# Assigned task:
Search the listing below for the word "looks", and copy every line in which it turns up.

(Records for this exercise begins)

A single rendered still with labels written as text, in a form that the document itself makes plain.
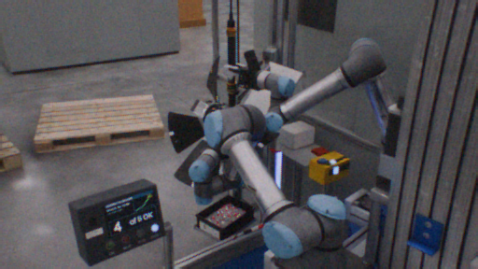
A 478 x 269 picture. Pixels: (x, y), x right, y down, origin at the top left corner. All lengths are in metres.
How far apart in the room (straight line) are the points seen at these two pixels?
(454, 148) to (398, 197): 0.24
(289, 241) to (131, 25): 6.59
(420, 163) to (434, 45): 0.33
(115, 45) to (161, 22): 0.83
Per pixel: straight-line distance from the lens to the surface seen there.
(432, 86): 1.31
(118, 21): 7.62
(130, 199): 1.55
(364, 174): 2.61
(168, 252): 1.78
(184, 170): 2.19
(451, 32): 1.29
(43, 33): 7.39
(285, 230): 1.35
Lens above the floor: 2.05
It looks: 25 degrees down
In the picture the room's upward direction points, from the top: straight up
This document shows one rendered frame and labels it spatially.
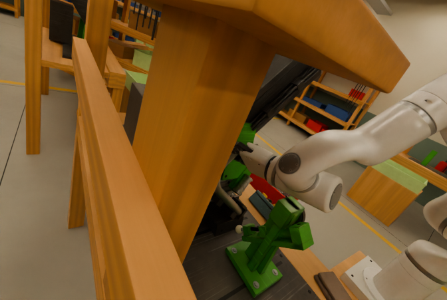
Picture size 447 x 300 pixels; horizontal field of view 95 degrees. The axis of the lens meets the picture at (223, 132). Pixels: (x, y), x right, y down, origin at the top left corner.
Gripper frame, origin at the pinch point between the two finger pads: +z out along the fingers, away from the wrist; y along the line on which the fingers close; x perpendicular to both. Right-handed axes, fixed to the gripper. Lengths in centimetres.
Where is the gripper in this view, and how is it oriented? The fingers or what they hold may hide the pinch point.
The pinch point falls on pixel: (235, 152)
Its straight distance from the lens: 67.9
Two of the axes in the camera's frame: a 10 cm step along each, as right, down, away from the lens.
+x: -6.5, 6.7, -3.6
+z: -6.4, -2.3, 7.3
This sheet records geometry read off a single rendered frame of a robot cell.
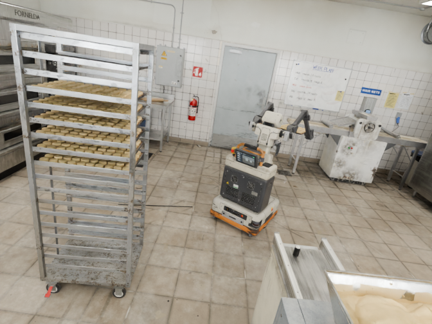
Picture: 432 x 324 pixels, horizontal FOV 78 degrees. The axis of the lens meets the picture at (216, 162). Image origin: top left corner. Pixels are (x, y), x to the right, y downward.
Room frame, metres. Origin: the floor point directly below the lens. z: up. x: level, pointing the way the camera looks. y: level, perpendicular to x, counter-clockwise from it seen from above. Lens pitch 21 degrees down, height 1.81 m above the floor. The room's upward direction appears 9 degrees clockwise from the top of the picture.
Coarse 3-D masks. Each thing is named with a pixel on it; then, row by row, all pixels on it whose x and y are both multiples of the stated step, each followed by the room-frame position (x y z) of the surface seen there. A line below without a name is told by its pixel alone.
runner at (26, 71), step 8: (24, 72) 1.47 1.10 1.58; (32, 72) 1.47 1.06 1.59; (40, 72) 1.48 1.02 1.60; (48, 72) 1.48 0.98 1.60; (80, 80) 1.50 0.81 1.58; (88, 80) 1.50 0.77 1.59; (96, 80) 1.51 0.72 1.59; (104, 80) 1.51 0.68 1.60; (112, 80) 1.52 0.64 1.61; (128, 88) 1.52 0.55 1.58
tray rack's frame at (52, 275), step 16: (16, 32) 1.44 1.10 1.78; (32, 32) 1.45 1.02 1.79; (48, 32) 1.45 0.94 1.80; (64, 32) 1.46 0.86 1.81; (16, 48) 1.44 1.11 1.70; (144, 48) 1.64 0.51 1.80; (16, 64) 1.44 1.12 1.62; (16, 80) 1.44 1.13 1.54; (32, 160) 1.45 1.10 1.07; (32, 176) 1.44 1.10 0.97; (32, 192) 1.44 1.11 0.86; (32, 208) 1.44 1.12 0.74; (80, 240) 1.88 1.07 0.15; (96, 256) 1.72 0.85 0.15; (112, 256) 1.75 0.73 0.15; (48, 272) 1.50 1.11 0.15; (64, 272) 1.52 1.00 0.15; (80, 272) 1.54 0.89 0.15; (96, 272) 1.57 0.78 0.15
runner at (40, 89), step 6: (30, 90) 1.47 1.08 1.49; (36, 90) 1.47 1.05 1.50; (42, 90) 1.48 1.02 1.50; (48, 90) 1.48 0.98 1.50; (54, 90) 1.48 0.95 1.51; (60, 90) 1.49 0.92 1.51; (72, 96) 1.49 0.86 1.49; (78, 96) 1.50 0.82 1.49; (84, 96) 1.50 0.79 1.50; (90, 96) 1.50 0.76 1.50; (96, 96) 1.51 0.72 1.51; (102, 96) 1.51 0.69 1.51; (108, 96) 1.51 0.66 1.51; (114, 102) 1.52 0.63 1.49; (120, 102) 1.52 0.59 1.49; (126, 102) 1.52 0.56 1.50
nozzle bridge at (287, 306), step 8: (280, 304) 0.60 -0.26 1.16; (288, 304) 0.59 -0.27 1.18; (296, 304) 0.59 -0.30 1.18; (304, 304) 0.60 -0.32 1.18; (312, 304) 0.60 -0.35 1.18; (320, 304) 0.61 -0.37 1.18; (328, 304) 0.61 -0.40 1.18; (280, 312) 0.59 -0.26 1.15; (288, 312) 0.56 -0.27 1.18; (296, 312) 0.57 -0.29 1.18; (304, 312) 0.57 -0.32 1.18; (312, 312) 0.57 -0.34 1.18; (320, 312) 0.58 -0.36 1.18; (328, 312) 0.58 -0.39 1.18; (280, 320) 0.57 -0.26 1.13; (288, 320) 0.54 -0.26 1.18; (296, 320) 0.54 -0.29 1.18; (304, 320) 0.55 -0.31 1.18; (312, 320) 0.55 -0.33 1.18; (320, 320) 0.55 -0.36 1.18; (328, 320) 0.56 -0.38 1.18
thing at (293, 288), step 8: (280, 240) 1.28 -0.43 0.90; (280, 248) 1.21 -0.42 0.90; (280, 256) 1.17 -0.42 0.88; (280, 264) 1.14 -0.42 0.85; (288, 264) 1.09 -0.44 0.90; (288, 272) 1.04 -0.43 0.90; (288, 280) 1.01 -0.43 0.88; (288, 288) 0.99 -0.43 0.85; (296, 288) 0.95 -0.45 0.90; (296, 296) 0.90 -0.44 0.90
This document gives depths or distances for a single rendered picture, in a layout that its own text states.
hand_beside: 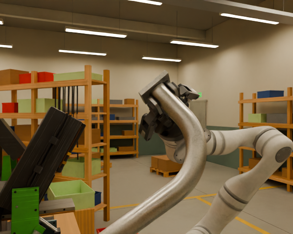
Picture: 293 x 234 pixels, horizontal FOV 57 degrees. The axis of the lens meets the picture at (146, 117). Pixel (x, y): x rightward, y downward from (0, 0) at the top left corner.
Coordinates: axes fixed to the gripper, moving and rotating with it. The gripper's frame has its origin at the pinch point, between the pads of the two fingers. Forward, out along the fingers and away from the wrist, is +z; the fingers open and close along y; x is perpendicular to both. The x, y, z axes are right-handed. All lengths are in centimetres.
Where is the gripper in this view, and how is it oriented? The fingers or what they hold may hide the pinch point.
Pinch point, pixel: (163, 98)
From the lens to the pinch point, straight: 43.6
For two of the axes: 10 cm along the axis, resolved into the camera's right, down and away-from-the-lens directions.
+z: -1.9, -3.2, -9.3
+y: 7.6, -6.5, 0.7
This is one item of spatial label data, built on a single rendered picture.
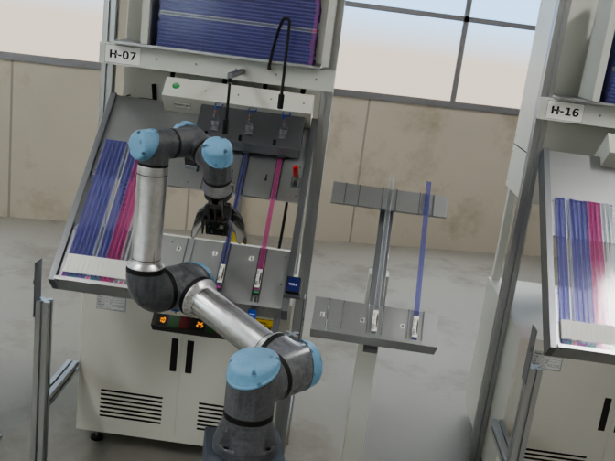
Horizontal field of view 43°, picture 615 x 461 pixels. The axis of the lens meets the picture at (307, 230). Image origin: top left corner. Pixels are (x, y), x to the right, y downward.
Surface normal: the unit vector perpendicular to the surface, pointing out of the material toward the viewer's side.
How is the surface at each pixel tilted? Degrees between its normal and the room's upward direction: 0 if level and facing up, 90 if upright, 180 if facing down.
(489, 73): 90
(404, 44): 90
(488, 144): 90
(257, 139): 44
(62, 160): 90
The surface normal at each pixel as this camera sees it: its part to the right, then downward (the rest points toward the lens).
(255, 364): 0.04, -0.94
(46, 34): 0.15, 0.27
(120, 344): -0.06, 0.25
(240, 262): 0.04, -0.51
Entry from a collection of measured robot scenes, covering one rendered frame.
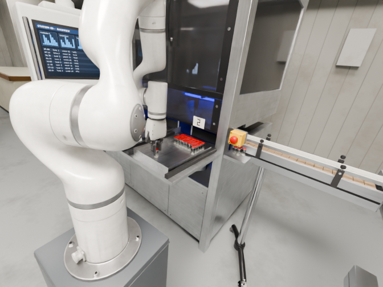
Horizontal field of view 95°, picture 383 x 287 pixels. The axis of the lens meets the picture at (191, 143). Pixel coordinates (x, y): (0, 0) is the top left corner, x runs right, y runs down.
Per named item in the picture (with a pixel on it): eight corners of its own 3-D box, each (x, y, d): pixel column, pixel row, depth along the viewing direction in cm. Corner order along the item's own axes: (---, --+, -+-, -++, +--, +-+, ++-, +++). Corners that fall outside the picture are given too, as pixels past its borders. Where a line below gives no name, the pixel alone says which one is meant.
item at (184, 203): (144, 139, 323) (143, 90, 287) (252, 193, 211) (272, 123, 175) (86, 156, 250) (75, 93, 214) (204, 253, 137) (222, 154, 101)
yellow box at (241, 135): (233, 139, 102) (236, 128, 99) (245, 143, 98) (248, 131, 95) (227, 143, 96) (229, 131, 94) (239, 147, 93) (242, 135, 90)
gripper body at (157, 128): (159, 112, 88) (159, 133, 92) (142, 115, 80) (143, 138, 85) (170, 115, 84) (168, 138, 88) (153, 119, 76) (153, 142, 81)
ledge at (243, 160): (233, 150, 112) (234, 147, 111) (253, 158, 105) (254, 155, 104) (223, 157, 102) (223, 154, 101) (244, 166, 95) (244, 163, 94)
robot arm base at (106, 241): (89, 303, 37) (73, 243, 29) (51, 249, 46) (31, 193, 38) (155, 238, 51) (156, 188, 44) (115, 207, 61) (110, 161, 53)
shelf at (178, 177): (153, 122, 147) (153, 120, 146) (226, 152, 109) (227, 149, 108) (93, 136, 112) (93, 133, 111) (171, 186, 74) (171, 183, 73)
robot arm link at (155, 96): (143, 111, 78) (163, 114, 77) (142, 80, 73) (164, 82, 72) (150, 107, 86) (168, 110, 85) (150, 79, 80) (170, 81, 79)
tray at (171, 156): (178, 138, 117) (178, 133, 115) (210, 152, 102) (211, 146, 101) (133, 154, 92) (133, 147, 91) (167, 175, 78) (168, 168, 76)
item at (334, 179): (228, 155, 110) (233, 131, 103) (239, 147, 121) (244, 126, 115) (377, 214, 72) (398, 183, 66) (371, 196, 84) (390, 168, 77)
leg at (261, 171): (235, 240, 142) (259, 157, 111) (246, 247, 137) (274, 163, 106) (230, 248, 135) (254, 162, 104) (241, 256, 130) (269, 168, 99)
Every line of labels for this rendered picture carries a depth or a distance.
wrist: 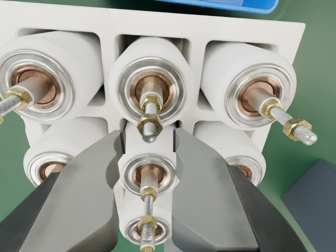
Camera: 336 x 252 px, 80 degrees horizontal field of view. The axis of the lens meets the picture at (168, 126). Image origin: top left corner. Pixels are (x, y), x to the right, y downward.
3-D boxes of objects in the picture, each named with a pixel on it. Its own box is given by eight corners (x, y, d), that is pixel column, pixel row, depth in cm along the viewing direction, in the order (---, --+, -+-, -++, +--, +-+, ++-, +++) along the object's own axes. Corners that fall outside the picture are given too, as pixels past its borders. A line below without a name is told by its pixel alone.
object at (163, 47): (184, 38, 36) (207, 55, 20) (173, 89, 40) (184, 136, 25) (130, 26, 35) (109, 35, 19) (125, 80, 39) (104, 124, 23)
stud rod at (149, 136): (157, 93, 20) (157, 132, 13) (156, 103, 21) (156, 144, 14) (147, 93, 20) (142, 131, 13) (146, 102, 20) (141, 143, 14)
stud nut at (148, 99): (162, 96, 19) (162, 99, 18) (161, 113, 19) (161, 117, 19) (141, 95, 18) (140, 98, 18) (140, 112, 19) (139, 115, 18)
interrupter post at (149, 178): (162, 175, 28) (162, 194, 25) (147, 183, 28) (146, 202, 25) (151, 164, 27) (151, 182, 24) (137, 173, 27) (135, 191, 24)
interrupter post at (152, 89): (164, 83, 22) (166, 93, 19) (161, 103, 23) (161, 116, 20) (142, 79, 21) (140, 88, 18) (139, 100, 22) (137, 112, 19)
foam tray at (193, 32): (250, 20, 42) (307, 23, 26) (216, 168, 60) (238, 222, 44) (53, 5, 39) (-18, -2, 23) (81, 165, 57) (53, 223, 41)
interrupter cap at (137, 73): (194, 63, 21) (195, 64, 20) (178, 126, 24) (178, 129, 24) (119, 48, 20) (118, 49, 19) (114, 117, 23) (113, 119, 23)
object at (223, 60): (251, 55, 38) (319, 84, 22) (218, 96, 42) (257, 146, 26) (212, 24, 35) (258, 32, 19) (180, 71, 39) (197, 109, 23)
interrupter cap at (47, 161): (76, 200, 29) (74, 204, 29) (21, 180, 27) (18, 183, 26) (99, 166, 26) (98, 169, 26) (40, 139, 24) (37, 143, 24)
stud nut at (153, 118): (163, 114, 15) (164, 118, 14) (162, 133, 16) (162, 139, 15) (137, 112, 15) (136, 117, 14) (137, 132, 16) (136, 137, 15)
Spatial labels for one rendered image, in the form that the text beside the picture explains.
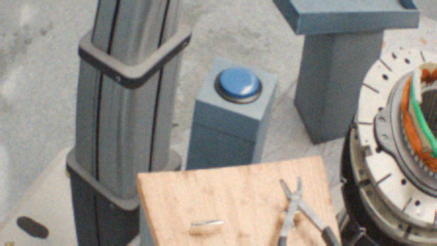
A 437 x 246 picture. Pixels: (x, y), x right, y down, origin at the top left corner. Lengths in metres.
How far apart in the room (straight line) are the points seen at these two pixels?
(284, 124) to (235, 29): 1.27
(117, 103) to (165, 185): 0.36
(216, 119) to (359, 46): 0.29
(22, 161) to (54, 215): 0.45
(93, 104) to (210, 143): 0.28
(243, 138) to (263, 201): 0.15
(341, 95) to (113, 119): 0.31
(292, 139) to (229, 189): 0.45
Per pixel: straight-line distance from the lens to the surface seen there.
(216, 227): 1.09
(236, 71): 1.27
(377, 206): 1.16
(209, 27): 2.84
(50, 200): 2.11
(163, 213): 1.11
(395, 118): 1.20
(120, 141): 1.52
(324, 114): 1.53
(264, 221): 1.12
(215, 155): 1.30
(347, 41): 1.44
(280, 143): 1.57
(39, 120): 2.61
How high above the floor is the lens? 1.95
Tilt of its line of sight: 48 degrees down
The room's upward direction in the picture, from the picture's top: 10 degrees clockwise
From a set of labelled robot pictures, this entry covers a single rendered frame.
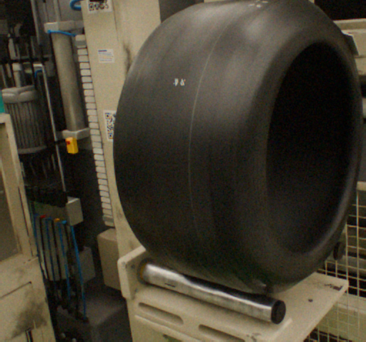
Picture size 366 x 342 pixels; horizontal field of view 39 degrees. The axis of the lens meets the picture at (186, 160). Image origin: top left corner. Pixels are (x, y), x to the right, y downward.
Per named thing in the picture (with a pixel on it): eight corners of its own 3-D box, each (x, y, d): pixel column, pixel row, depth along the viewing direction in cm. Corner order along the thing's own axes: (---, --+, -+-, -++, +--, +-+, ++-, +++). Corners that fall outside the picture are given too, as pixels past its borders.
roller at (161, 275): (139, 283, 118) (136, 265, 117) (152, 275, 121) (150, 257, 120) (275, 329, 96) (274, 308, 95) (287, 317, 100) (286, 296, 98)
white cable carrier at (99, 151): (104, 224, 134) (74, 35, 121) (118, 217, 138) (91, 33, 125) (116, 227, 132) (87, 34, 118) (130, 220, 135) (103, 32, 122)
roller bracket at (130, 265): (121, 298, 118) (116, 260, 115) (221, 231, 147) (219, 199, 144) (132, 303, 115) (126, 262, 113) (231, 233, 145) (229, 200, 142)
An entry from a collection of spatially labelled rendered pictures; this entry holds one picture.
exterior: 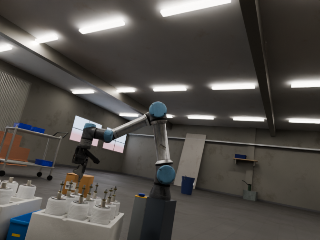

(Records for this exercise ends)

# Answer box:
It looks: 25 degrees down
Room frame, metres. Origin: the floor point directly below the lens. z: up. x: level, pointing the way the camera looks. y: level, perpendicular to x, counter-clockwise from it seen from above. Lens pitch 21 degrees down, height 1.81 m above the floor. The room's upward direction appears 9 degrees clockwise from the top of the picture.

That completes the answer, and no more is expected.